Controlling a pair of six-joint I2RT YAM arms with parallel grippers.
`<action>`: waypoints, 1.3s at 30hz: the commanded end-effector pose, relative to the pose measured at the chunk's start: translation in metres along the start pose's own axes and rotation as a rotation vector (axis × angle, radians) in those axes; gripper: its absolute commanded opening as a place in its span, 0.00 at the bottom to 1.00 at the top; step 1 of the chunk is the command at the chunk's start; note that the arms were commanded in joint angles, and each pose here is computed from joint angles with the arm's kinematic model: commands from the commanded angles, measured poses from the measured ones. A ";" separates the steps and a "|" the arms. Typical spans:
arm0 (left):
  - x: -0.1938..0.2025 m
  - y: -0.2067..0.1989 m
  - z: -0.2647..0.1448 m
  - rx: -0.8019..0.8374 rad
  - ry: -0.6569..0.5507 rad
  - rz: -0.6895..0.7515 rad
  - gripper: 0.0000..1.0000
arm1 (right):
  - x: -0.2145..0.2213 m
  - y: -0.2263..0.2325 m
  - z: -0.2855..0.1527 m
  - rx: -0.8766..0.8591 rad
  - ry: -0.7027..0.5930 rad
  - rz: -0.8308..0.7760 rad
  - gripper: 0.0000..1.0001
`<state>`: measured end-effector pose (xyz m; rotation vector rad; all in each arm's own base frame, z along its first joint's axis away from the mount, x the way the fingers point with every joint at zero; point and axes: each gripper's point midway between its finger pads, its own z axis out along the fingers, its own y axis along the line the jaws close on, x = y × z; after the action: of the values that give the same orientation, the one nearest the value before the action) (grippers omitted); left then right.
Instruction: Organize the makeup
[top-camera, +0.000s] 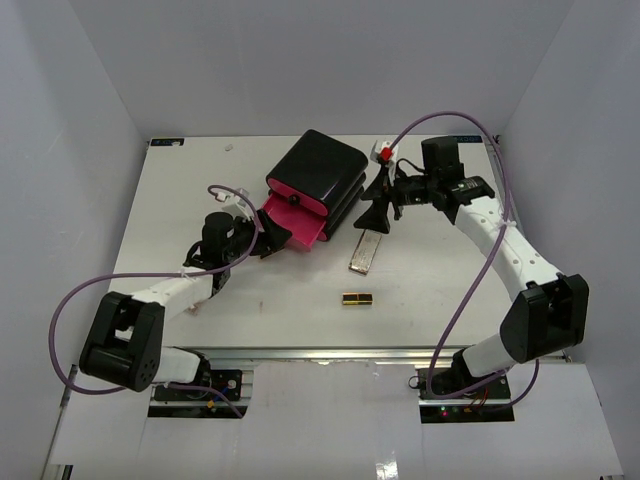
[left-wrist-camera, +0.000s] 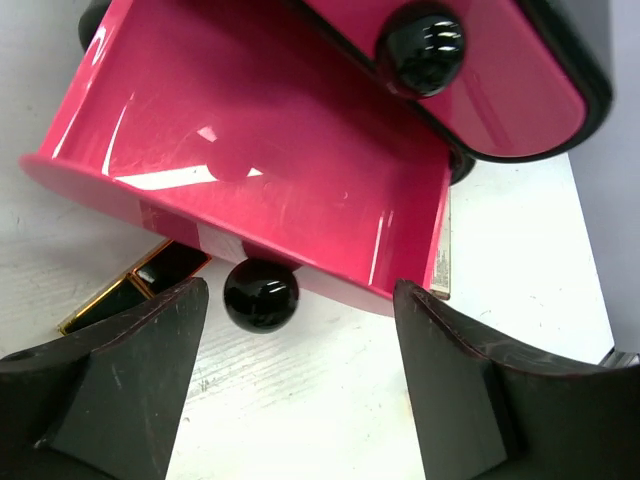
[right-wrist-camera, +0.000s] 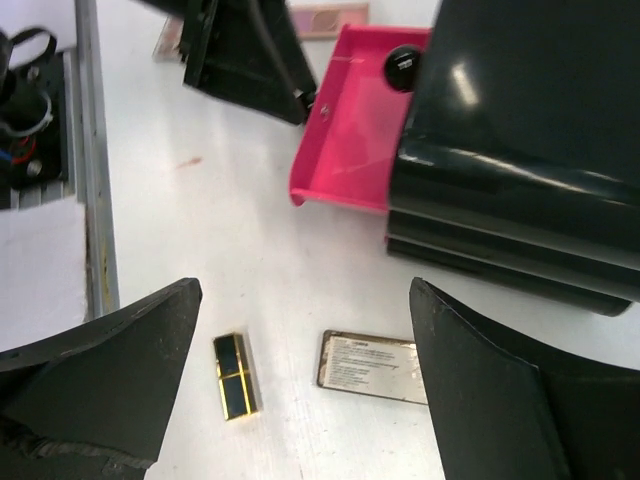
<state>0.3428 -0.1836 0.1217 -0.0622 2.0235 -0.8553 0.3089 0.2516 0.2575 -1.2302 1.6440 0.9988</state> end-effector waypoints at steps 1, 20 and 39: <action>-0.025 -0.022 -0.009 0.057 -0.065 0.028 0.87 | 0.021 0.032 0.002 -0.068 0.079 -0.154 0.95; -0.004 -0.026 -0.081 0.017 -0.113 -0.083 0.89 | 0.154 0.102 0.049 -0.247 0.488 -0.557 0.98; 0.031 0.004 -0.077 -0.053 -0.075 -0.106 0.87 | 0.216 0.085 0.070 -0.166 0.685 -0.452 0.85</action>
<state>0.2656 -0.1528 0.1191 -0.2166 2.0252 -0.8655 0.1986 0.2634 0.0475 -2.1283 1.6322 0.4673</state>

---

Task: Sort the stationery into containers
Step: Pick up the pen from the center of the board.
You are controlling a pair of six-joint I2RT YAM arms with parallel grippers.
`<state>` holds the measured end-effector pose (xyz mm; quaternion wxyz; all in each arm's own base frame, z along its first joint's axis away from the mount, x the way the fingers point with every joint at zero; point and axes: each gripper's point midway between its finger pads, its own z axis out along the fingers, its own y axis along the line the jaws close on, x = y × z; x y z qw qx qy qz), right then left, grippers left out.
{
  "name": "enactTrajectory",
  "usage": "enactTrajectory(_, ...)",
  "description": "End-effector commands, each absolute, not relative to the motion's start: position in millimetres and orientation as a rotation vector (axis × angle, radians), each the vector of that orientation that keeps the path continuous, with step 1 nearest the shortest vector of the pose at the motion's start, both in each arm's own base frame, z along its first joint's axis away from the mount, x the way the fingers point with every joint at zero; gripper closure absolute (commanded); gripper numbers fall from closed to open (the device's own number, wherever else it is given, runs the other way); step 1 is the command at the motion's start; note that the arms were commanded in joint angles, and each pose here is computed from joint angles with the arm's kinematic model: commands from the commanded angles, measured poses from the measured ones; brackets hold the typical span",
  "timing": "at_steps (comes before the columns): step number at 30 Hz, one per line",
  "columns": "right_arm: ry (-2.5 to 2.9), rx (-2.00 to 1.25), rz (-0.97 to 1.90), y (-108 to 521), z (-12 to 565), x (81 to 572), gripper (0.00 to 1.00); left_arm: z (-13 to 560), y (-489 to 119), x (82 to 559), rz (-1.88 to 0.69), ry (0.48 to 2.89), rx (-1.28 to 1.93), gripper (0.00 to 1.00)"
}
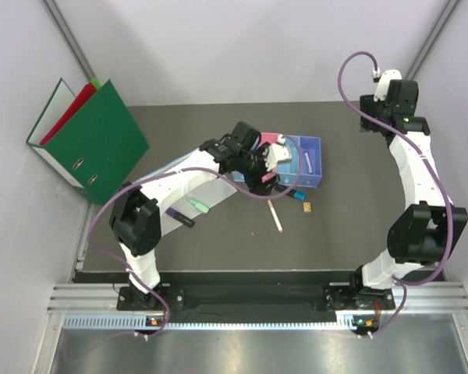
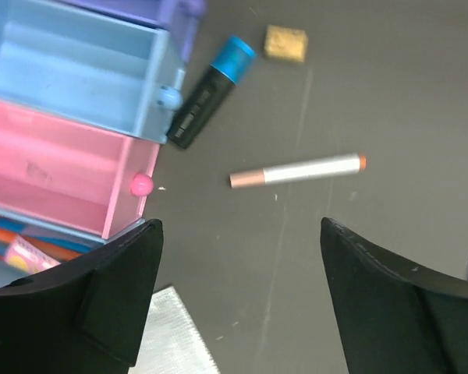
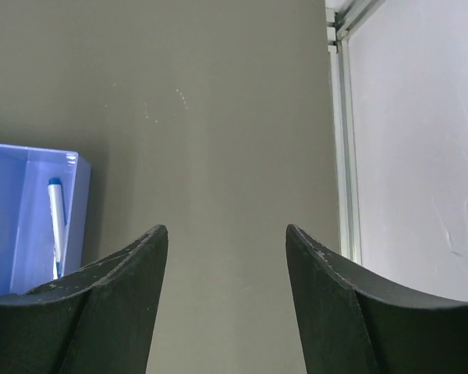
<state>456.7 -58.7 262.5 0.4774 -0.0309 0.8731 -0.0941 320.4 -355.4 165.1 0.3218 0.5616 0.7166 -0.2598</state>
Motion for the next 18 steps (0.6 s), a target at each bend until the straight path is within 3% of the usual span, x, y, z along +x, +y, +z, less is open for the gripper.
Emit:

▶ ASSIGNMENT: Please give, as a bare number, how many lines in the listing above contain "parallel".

▶ WRITTEN ANSWER: 2